[CF-metadata] some concerns about the "ensemble axis" proposal from Steve Hankin on 2007-03-08 (Archive of CF discussions from 2002 to 2019 on the cf-metadata mailing list)

From: Steve Hankin <Steven.C.Hankin>
Date: Thu, 08 Mar 2007 10:37:35 -0800

Hi Jennifer et. al.,

Thanks so much for introducing this fresh use case, Jennifer. In your
application -- ensemble outputs from a single model -- there is no need
to be playing with the multi-model elephant. So your use case bypasses
four of the six concerns that were raised in the message that started
this thread. And it simplifies one of the remaining. So for all of
those in these email thread who were nearing exhaustion (and that
includes me) *_this may indicate a consensus_* :-) -- an agreement on
large parts of the ensemble axis proposal, though not necessarily some
specific details that apply to multi-model ensembles. Will wait to see
what concerns Balaji may raise.

As above, two concerns that remain to be addressed are
3. The character of the ensemble axis
and
5. The barriers to interoperability that arise from instability and
snow-balling complexity in the CF spec

Regarding 3, the character of the ensemble axis, Jennifer's use case is
satisfied by using a single string variable (well actually a 2D char
array, but we can assume that added complexity is implicit). Although
this does muddy the waters by introducing a gridded axis concept in
which the notion of monotonic progression have been left behind, it is a
relatively straightforward extension. I'd argue that such an axis
should carry a something like a mandatory "axis" attribute, ('axis =
"ensemble"' or 'axis_type="enumerated"' or whatever), that would make it
unambiguous for both humans and machines to understand the
interpretation of the file. Some of the most fragile aspects of CF
are in the obscure (and growing) set of inferences that applications
must make to determine how the parts hang together.

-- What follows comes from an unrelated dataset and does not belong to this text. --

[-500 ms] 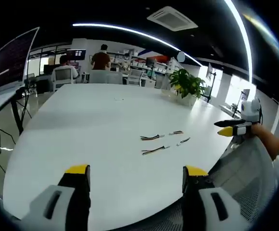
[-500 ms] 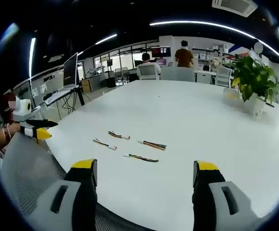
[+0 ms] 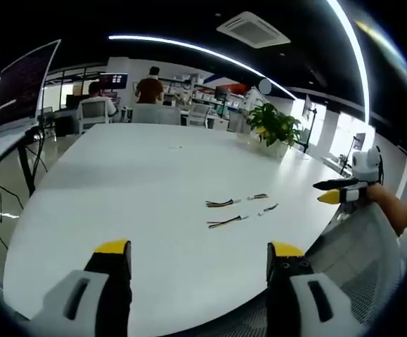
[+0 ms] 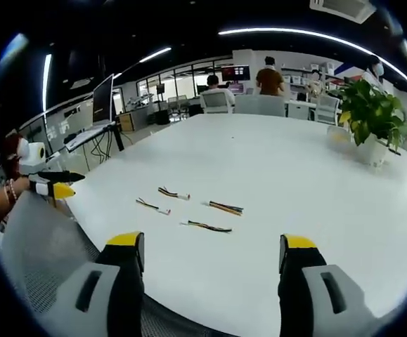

It was in the discussion of how to extend Jennifer's straightforward
concept (an ensemble axis) into a fusion of institution, source,
experiment_id, etc. that the sense of cramming multi-model concepts into
CF went into high gear. There is a long thread of emails proposing and
debating aspects of this. How about if this specific topic were placed
into the wiki framework -- "How to handle the metadata of a multi-model
ensemble in CF" -- and we see if we can come up with a clean consensus
solution? Maybe part the solution will prove not to belong in the files
themselves, but in some external metadata associating the ensemble members.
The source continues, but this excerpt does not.